- [Task details]
Quote all lines below exactly. Images stay out.

- [Exercise data]

▽

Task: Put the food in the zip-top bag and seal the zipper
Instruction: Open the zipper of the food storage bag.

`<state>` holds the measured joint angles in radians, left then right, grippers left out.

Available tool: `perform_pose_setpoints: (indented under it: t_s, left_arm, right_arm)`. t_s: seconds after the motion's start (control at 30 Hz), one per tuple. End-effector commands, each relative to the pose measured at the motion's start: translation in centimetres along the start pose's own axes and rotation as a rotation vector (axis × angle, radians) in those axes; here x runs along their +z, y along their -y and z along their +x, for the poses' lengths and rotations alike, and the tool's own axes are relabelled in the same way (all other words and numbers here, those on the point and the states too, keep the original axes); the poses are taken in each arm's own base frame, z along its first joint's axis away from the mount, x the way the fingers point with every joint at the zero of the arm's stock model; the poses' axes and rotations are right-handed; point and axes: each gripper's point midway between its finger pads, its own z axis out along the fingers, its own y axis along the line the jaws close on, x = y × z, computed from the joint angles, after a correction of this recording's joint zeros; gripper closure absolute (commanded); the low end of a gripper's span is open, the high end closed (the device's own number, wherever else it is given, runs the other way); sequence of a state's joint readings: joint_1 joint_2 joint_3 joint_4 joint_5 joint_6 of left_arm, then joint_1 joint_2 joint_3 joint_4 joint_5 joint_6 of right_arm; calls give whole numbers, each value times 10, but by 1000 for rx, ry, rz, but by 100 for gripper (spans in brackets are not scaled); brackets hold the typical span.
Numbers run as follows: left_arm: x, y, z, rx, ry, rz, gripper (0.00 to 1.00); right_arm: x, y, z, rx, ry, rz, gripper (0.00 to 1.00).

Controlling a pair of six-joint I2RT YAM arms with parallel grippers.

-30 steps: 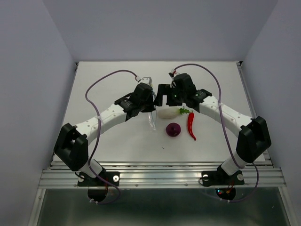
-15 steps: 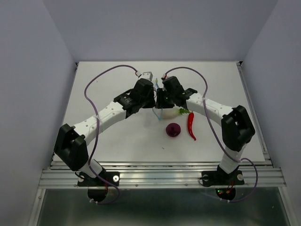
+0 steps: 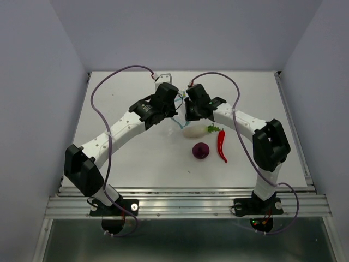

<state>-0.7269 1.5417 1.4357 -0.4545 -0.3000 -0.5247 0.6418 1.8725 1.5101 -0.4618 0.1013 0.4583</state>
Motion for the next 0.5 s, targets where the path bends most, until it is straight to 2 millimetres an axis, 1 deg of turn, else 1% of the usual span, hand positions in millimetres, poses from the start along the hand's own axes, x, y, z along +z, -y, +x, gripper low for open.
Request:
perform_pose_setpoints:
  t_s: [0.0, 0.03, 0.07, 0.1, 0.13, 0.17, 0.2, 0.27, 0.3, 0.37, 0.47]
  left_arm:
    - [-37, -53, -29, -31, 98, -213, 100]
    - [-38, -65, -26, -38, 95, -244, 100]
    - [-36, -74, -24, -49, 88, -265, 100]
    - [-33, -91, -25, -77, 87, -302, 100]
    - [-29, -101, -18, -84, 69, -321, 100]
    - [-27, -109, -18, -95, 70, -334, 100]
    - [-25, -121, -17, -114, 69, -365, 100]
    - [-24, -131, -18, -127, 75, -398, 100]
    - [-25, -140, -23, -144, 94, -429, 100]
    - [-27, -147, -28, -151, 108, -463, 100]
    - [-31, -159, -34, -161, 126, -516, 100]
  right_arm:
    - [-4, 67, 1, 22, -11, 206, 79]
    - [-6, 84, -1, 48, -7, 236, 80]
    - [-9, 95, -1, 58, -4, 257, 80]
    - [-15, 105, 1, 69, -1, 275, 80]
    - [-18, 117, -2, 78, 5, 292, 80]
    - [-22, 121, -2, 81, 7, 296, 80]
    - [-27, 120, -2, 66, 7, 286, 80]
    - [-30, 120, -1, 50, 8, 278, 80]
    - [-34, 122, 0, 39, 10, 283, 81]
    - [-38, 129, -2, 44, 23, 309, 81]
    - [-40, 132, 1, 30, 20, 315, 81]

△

- [Your response]
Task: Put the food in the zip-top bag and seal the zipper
Instruction: Open the zipper of the food storage bag.

`<state>` holds the measured joint angles in radians, left then right, grippers left out.

Available tool: `perform_pose_setpoints: (indented under it: t_s, left_arm, right_arm)`. t_s: seconds after the motion's start (control at 30 Hz), one per tuple. End-effector commands, each relative to the pose measured at the motion's start: translation in centimetres along the start pose's own axes and rotation as a rotation vector (axis × angle, radians) in those axes; here x runs along their +z, y along their -y and z along their +x, for the poses' lengths and rotations alike, and the tool's own axes are relabelled in the same way (all other words and numbers here, those on the point and the states too, keep the original axes); the poses are taken in each arm's own base frame, z along its first joint's axis away from the mount, x the way the fingers point with every joint at the zero of the arm's stock model; the poses' axes and rotations are right-handed; point and axes: each gripper's point midway between its finger pads, its own z axis out along the fingers, its own y axis along the line the jaws close on, x = y × z, computed from the joint angles, after a correction of this recording's joint zeros; gripper closure absolute (commanded); the low end of a gripper's span is open, the high end closed (the device's own number, wherever else it is given, runs the other way); sequence of a state's joint readings: joint_1 joint_2 joint_3 joint_4 joint_5 joint_6 of left_arm, then joint_1 joint_2 joint_3 joint_4 joint_5 joint_6 of right_arm; calls give whole numbers, each value times 10, but by 1000 for rx, ry, rz, but by 100 for gripper (spans in brackets are not scaled); brackets hold the typical span.
Numbers run as follows: left_arm: x, y, z, rx, ry, rz, gripper (0.00 to 1.00); right_arm: x, y, z, rx, ry, rz, gripper (0.00 to 1.00).

Controlling a pair of six-joint I2RT YAM arms with parallel grippers.

-30 steps: 
-15 steps: 
+0 steps: 

<state>-0.7269 1.5417 1.4357 -0.4545 -0.3000 -0.5247 0.6418 1.8725 1.5101 -0.4618 0.1013 0.4583</state>
Motion for the next 0.5 s, targets where the path bends most, until it is straight to 2 millimetres an axis, 1 deg of turn, else 1% of the usual span, hand positions in millimetres, poses from the start along the hand's own axes, x, y, z along +z, -y, +x, gripper low for open.
Request:
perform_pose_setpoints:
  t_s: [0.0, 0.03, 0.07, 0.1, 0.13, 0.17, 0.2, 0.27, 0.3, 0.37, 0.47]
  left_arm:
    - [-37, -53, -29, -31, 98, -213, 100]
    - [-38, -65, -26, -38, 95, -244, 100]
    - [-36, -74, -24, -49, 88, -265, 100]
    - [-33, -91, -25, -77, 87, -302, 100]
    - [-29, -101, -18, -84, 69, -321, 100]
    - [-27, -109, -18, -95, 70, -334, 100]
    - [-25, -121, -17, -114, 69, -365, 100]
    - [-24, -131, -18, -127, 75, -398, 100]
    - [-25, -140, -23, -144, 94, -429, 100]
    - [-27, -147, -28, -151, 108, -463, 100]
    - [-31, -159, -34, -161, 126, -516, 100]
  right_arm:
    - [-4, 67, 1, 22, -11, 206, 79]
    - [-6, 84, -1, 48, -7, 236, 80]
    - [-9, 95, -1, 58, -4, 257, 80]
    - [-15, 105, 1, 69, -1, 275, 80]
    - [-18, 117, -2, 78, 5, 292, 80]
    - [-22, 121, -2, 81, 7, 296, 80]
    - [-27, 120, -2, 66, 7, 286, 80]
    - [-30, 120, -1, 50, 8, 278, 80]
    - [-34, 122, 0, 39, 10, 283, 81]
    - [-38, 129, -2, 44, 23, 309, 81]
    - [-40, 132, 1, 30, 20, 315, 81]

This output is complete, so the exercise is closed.